As demais empresas que figuram nos rankings das 10 maiores são do ramo de alimentos, metalmecânico, plástico e confecções. Nos dois anos seguidos estes segmentos se mantiveram em destaque, trocando apenas de posições. Por arrecadação de Imposto Sobre Serviços (ISS), as dez maiores têm nos bancos a maior concentração de força, com quatro instituições financeiras.

TENDÊNCIA
A concentração nas fumageiras reflete um certo mercado à parte para professor do Programa de Pós-graduação em Desenvolvimento Regional, da Unisc, Silvio Arend. “O setor fumageiro é um pouco ‘independente’ desta dinâmica, é muito mais de exportação do que para o mercado interno. Isto explica um pouco a manutenção das fumageiras nas posições de topo e a entrada de fumageiras menores na lista. À medida que as empresas voltadas ao mercado interno têm mais dificuldades em períodos de baixa da economia e as fumageiras não”, afirma.

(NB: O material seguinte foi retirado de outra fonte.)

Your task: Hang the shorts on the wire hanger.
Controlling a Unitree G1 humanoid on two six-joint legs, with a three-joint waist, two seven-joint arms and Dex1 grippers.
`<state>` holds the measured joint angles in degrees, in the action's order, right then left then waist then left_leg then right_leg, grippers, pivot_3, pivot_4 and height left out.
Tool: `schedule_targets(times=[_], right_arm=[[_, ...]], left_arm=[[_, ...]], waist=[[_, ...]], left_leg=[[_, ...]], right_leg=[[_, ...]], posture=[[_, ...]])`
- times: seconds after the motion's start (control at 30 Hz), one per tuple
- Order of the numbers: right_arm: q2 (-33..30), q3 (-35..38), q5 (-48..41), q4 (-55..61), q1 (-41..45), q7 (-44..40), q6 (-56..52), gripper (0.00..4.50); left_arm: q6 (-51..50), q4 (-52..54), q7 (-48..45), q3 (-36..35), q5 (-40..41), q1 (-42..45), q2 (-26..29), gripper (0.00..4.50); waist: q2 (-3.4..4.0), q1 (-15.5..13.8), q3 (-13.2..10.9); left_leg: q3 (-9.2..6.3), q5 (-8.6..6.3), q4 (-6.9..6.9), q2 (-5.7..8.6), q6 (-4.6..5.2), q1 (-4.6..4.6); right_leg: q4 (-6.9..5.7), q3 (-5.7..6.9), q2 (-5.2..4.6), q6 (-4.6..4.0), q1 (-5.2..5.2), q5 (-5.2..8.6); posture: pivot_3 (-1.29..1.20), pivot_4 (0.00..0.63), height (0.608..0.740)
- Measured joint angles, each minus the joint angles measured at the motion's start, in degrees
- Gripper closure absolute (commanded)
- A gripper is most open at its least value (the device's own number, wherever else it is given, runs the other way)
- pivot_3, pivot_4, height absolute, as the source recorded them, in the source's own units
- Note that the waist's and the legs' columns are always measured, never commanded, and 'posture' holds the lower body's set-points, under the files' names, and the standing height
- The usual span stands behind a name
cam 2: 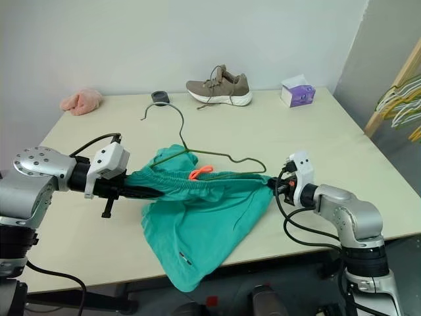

Já a manutenção das posições é vista como natural. Ele explica que não se esperam grandes alterações, a não ser que tenha um fato muito diferente num determinado ano como o início de operação de uma nova empresa ou então o fechamento de uma ou uma quebra muito grande de safra, por exemplo.

O que pode acontecer, de acordo com o economista, é de uma empresa gradativamente ir crescendo e ganhando posições, mas para aparecer e proporcionar alterações mais significativas é preciso um período de tempo maior. Para Arend, no geral, as empresas de Venâncio têm uma dinâmica muito ligada à dinâmica geral da economia brasileira.